• [TASK INSTRUCTIONS]
Could you print the listing again exactly, omitting the pictures?

#### RECORDED DATA ####

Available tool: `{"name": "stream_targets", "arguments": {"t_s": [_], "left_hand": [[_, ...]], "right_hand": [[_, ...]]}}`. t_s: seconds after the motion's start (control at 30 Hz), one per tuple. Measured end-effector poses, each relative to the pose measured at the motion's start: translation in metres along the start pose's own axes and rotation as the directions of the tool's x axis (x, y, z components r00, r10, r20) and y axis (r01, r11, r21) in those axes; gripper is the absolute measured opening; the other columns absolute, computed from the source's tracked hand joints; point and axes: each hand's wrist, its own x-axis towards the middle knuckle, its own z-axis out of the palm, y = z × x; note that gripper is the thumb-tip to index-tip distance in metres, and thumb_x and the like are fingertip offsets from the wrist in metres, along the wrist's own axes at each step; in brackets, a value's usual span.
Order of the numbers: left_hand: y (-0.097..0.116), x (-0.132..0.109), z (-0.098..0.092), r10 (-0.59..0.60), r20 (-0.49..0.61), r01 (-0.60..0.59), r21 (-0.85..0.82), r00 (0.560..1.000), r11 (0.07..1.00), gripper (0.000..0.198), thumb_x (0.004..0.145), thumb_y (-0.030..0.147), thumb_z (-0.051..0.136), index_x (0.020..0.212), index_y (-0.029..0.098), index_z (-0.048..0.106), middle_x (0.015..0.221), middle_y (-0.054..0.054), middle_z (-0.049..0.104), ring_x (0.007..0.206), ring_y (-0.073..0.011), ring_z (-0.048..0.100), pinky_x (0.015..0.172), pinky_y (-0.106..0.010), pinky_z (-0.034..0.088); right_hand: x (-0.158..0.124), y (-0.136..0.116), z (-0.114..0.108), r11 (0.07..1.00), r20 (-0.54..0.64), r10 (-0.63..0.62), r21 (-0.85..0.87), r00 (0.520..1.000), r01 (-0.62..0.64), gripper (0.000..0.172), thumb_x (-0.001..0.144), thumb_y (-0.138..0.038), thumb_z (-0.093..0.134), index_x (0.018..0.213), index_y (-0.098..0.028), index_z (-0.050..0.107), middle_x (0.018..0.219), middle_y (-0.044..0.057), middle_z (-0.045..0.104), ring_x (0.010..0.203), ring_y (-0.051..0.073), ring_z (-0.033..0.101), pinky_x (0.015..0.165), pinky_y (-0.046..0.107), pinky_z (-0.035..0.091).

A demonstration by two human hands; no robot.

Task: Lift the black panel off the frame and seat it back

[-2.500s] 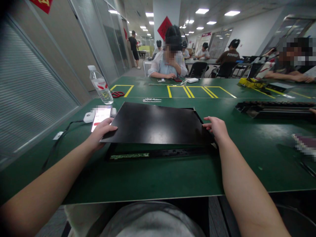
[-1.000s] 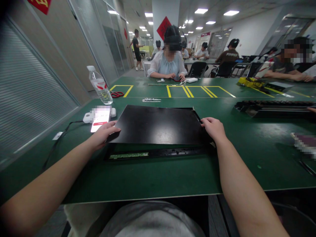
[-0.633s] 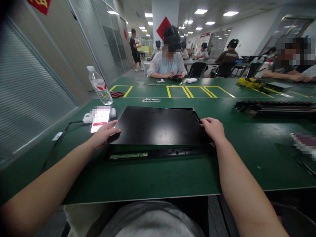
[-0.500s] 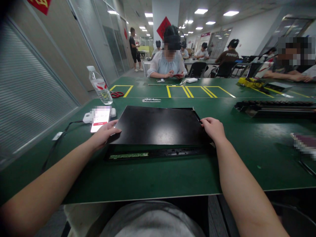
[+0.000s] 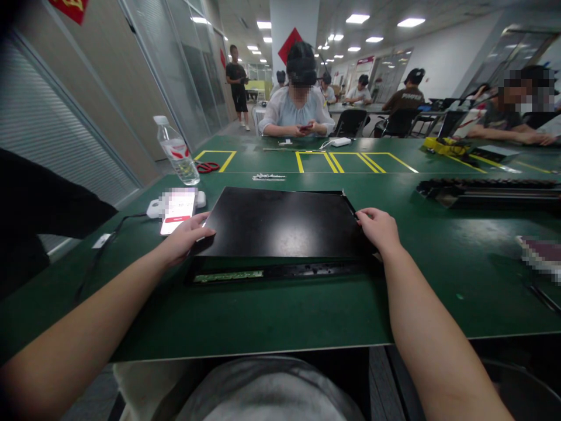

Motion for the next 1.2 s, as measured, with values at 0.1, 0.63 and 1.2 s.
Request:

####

• [SOLUTION BELOW]
Available tool: `{"name": "stream_targets", "arguments": {"t_s": [_], "left_hand": [[_, ...]], "right_hand": [[_, ...]]}}`. t_s: seconds after the motion's start (control at 30 Hz), one per tuple. Measured end-effector poses, each relative to the pose measured at the motion's start: translation in metres along the start pose's own axes and rotation as the directions of the tool's x axis (x, y, z components r00, r10, r20) and y axis (r01, r11, r21) in those axes; gripper is the absolute measured opening; the other columns absolute, computed from the source's tracked hand joints; point and axes: each hand's wrist, its own x-axis towards the middle knuckle, its own z-axis out of the palm, y = z × x; note that gripper is the thumb-tip to index-tip distance in metres, and thumb_x and the like are fingertip offsets from the wrist in metres, along the wrist's own axes at each step; in brackets, a value's usual span.
Order of the numbers: left_hand: y (-0.097..0.116), x (-0.132..0.109), z (-0.098..0.092), r10 (-0.59..0.60), r20 (-0.49..0.61), r01 (-0.60..0.59), r21 (-0.85..0.82), r00 (0.560..1.000), r11 (0.07..1.00), gripper (0.000..0.198), thumb_x (0.004..0.145), thumb_y (-0.030..0.147), thumb_z (-0.051..0.136), index_x (0.020..0.212), index_y (-0.029..0.098), index_z (-0.048..0.106), middle_x (0.015..0.221), middle_y (-0.054..0.054), middle_z (-0.049..0.104), ring_x (0.007..0.206), ring_y (-0.073..0.011), ring_z (-0.048..0.100), pinky_x (0.015..0.172), pinky_y (-0.106..0.010), pinky_z (-0.034..0.088); right_hand: x (-0.158..0.124), y (-0.136..0.116), z (-0.114..0.108), r11 (0.07..1.00), r20 (-0.54..0.64), r10 (-0.63..0.62), r21 (-0.85..0.87), r00 (0.520..1.000), r01 (-0.62..0.64), gripper (0.000..0.172), thumb_x (-0.001..0.144), thumb_y (-0.138..0.038), thumb_z (-0.093..0.134), index_x (0.018..0.213), index_y (-0.098..0.028), index_z (-0.050..0.107), middle_x (0.018..0.219), middle_y (-0.044..0.057), middle_z (-0.045..0.104), ring_x (0.010..0.203), ring_y (-0.051..0.073), ring_z (-0.033..0.101), pinky_x (0.015..0.165), pinky_y (-0.046..0.107), pinky_z (-0.035..0.091).

A demonstration by two human hands; no robot.

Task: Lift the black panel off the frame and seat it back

[-2.500s] 
[-1.000s] 
[-0.633s] 
[-0.500s] 
[+0.000s] 

Motion for the next 1.2 s, as measured, with values at 0.1, 0.63 and 1.2 s.
Request:

The answer is complete, and the exercise is done.